# Exercise directions:
Search the data below for the word "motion" and copy each line that holds it.

# The data:
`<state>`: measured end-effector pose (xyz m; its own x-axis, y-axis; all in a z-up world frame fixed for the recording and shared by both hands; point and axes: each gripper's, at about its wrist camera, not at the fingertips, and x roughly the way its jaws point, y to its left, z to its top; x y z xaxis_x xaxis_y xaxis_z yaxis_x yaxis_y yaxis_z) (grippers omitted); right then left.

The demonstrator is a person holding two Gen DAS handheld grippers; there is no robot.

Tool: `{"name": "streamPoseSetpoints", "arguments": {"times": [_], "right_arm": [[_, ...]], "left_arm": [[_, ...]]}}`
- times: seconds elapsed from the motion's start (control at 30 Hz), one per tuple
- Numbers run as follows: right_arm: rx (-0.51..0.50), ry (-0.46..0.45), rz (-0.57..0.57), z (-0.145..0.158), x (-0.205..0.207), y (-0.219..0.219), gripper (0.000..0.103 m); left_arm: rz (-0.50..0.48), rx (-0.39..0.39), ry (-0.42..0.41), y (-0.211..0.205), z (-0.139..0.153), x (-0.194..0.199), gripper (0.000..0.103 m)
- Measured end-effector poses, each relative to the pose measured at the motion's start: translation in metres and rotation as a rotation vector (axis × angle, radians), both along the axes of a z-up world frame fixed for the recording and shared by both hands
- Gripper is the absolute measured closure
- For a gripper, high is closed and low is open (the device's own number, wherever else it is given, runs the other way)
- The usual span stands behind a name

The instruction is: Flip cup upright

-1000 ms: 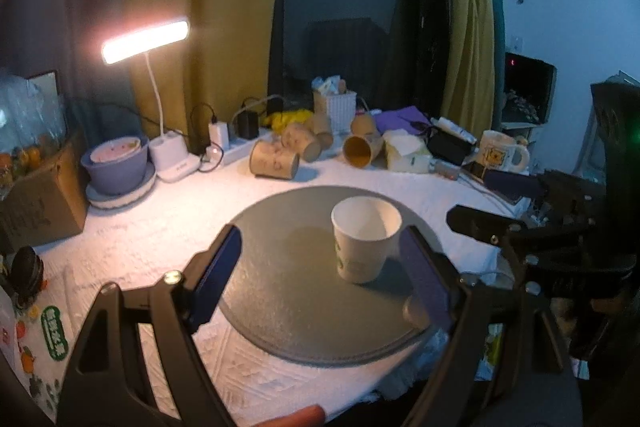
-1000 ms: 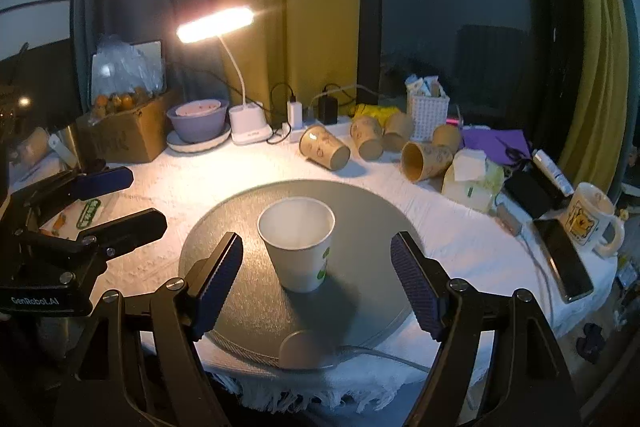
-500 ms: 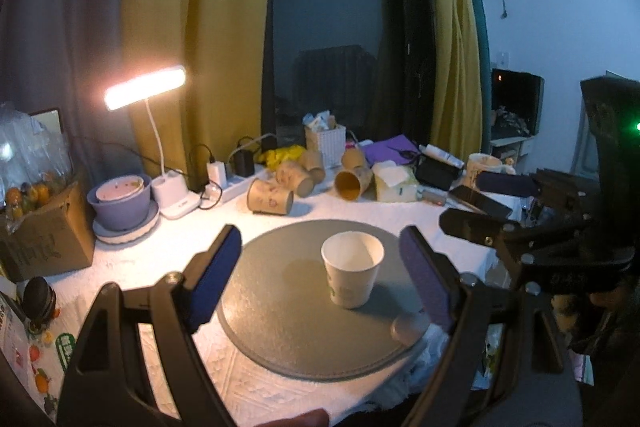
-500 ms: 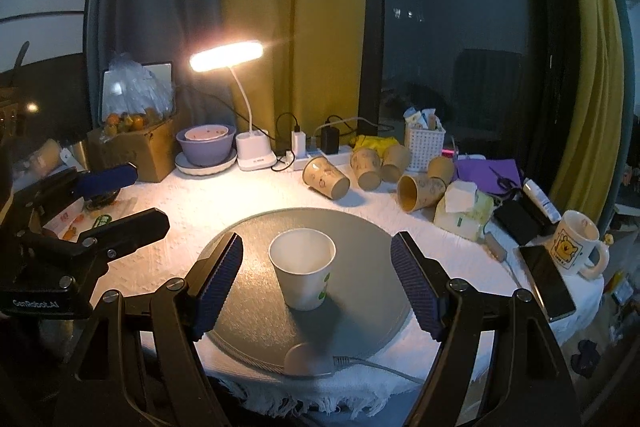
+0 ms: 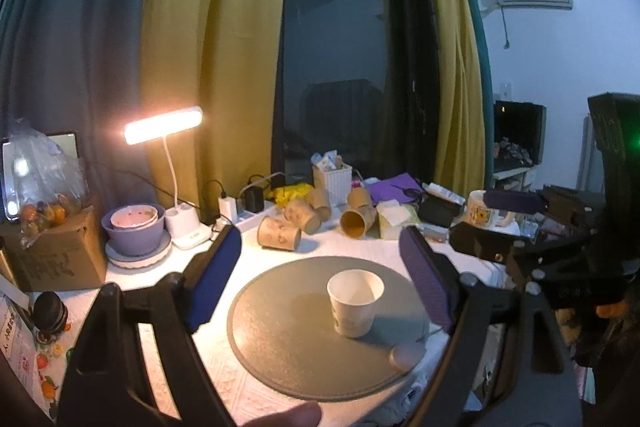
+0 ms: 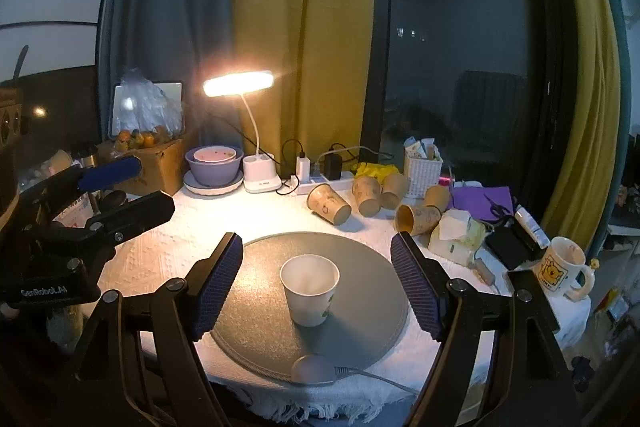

# Finished exercise:
- times: seconds elapsed from the motion's start (control at 30 Hz), one per tuple
- Measured end-effector poses, each relative to the pose measured at the motion's start: translation in metres and rotation as a rotation vector (axis × angle, radians), both along the axes of a z-up world frame fixed for the recording and shared by both hands

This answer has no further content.